In dieser kraftvollen Szenenserie stellt sich Russo die Stadt als Ökosystem an der Kreuzung von Mine und Marktplatz vor. Wenn Toxine am Ende einer Nahrungskette gefunden werden, erhöhen sie ihre Konzentration, wenn sie nach oben fortschreiten; In der Stadt tritt eine ähnliche Art der Biomagnifikation auf. La Paz, das bezeugt Russos Montage, ist auf der Rückseite der Zinnmine gebaut und vervielfacht deren Übel.
In der Huanuni-Mine, der größten Kassiterit-Lagerstätte der Welt, trifft Russo auf eine grundlegende, tief verwurzelte Industrie, die völlig unsichtbar ist. Dieses gurgelnde Unternehmen ist doppelt versteckt: Erstens wird die Arbeit im Untergrund verrichtet, und zweitens wird sie – wie so viele Arbeiten im Spätkapitalismus – auf bemerkenswerte Distanz zu denen gehalten, die ihre Produktion besitzen und von ihr profitieren. Wie unsichtbare Gifte sind diejenigen, die aus der Arbeit der Maschinen Kapital schlagen, fast unsichtbar. Und wie Donner oder Regen funktionieren die Mining-Geräte nach ihrem eigenen Rhythmus. Es sieht aus und fühlt sich an wie eine Naturgewalt, so wie es seine Besitzer mögen – eine Symphonie mit einem versteckten Dirigenten.

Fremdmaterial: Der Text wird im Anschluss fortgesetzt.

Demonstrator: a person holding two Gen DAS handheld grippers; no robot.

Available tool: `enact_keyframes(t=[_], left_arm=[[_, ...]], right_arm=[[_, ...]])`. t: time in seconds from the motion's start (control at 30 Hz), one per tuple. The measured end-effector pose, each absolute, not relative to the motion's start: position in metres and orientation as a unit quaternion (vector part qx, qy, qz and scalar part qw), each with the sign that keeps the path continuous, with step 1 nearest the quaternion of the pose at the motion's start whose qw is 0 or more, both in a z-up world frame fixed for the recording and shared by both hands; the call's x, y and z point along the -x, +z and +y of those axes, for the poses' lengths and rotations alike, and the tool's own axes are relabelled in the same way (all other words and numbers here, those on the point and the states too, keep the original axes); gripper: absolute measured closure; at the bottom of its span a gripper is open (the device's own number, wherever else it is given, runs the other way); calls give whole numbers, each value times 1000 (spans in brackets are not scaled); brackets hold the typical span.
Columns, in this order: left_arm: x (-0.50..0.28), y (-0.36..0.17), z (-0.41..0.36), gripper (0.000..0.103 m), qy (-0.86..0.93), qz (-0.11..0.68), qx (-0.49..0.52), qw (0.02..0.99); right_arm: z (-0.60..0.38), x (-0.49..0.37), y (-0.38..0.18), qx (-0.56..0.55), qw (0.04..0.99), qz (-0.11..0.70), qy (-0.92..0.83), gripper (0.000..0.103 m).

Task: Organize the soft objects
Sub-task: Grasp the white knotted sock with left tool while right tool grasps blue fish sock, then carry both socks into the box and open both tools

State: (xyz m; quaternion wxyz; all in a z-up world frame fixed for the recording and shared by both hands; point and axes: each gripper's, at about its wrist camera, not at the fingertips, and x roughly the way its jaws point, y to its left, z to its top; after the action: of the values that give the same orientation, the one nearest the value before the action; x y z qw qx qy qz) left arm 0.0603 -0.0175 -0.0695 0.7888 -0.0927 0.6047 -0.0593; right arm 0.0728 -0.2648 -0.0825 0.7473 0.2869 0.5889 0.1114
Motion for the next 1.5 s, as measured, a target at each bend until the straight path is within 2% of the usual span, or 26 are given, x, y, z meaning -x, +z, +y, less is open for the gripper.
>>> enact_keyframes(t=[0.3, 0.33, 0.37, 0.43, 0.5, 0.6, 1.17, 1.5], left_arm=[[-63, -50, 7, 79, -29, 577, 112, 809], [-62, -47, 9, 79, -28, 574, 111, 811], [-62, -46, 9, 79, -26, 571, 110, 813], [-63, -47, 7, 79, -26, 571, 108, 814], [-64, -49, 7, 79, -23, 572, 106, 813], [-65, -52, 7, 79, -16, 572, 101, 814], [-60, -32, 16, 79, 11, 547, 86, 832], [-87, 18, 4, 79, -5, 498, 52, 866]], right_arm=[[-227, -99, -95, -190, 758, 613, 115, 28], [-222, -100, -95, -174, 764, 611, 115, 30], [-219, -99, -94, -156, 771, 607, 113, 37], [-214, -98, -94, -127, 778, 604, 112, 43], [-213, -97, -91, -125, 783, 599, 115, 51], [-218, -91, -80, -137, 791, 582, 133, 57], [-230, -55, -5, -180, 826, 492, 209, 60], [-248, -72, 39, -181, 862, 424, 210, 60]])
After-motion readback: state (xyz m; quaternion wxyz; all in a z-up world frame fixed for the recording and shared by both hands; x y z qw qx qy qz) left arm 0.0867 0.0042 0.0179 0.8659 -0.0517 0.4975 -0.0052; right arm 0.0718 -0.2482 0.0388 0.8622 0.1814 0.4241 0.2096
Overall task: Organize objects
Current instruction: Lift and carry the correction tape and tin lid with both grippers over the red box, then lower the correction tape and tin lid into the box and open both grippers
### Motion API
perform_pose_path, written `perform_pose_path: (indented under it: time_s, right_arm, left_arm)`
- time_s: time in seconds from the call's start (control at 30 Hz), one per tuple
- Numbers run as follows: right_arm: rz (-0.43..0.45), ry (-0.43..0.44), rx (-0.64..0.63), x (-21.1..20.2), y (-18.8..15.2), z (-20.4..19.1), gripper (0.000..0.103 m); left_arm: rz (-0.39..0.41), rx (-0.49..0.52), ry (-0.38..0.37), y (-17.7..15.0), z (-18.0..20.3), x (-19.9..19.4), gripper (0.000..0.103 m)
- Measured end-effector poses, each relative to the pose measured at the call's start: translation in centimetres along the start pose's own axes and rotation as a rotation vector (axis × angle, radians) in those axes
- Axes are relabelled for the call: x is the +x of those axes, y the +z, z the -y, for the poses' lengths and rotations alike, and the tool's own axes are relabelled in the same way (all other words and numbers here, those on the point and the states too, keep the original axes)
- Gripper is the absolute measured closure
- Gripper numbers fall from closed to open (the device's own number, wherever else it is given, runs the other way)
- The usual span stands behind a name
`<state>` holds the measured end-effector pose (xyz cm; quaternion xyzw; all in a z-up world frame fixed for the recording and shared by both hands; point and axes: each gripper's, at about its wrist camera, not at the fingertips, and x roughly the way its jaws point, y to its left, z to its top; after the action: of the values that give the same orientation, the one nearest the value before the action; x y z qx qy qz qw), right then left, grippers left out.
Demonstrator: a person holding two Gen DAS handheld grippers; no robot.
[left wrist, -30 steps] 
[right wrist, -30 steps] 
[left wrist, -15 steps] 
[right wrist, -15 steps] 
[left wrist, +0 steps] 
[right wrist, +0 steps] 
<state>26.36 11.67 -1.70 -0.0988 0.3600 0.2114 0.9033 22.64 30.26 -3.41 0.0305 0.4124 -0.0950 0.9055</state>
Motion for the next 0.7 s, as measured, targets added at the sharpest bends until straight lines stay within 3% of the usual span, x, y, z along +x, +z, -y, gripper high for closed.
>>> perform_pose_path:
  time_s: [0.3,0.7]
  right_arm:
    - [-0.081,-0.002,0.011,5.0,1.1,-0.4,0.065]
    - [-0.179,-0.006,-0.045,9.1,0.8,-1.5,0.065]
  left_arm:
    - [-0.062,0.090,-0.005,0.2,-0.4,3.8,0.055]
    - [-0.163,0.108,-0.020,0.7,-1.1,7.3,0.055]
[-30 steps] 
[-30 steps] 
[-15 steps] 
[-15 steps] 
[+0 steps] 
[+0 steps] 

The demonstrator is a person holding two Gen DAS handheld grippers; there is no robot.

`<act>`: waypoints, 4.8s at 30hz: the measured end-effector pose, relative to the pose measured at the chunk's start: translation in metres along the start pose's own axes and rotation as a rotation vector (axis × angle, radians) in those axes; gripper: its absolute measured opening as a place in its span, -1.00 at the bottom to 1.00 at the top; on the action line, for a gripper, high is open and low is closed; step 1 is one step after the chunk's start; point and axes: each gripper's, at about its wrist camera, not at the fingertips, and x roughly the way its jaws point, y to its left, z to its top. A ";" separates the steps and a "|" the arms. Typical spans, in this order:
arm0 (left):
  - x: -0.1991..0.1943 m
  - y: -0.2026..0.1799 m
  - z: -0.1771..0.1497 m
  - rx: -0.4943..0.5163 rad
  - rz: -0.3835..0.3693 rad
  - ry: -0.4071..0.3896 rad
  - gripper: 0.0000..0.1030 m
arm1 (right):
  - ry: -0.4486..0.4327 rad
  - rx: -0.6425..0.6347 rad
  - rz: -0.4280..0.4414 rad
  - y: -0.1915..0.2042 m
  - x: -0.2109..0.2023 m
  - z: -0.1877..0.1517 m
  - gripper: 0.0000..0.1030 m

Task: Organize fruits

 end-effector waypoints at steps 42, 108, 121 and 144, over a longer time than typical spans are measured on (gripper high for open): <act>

Russos meisterhafter Film entlarvt die Mine als verschleierte Grundlage des Lebens in der südamerikanischen Metropole und klagt damit die Industrie als Kern eines verrottenden Weltwirtschaftssystems an. Seine Techniken – Montage, Chiaroscuro und expansives Sounddesign – offenbaren auch die Einsichten, die Max außerhalb der Stadt finden kann. Ewige Quellen der Weisheit und die Mechanismen, die das Kapital erhalten, haben eines gemeinsam: Sie sind beide nicht sichtbar und können nur von denen mit scharfem Blick gesehen werden. Aber wer einen sieht, sieht beide.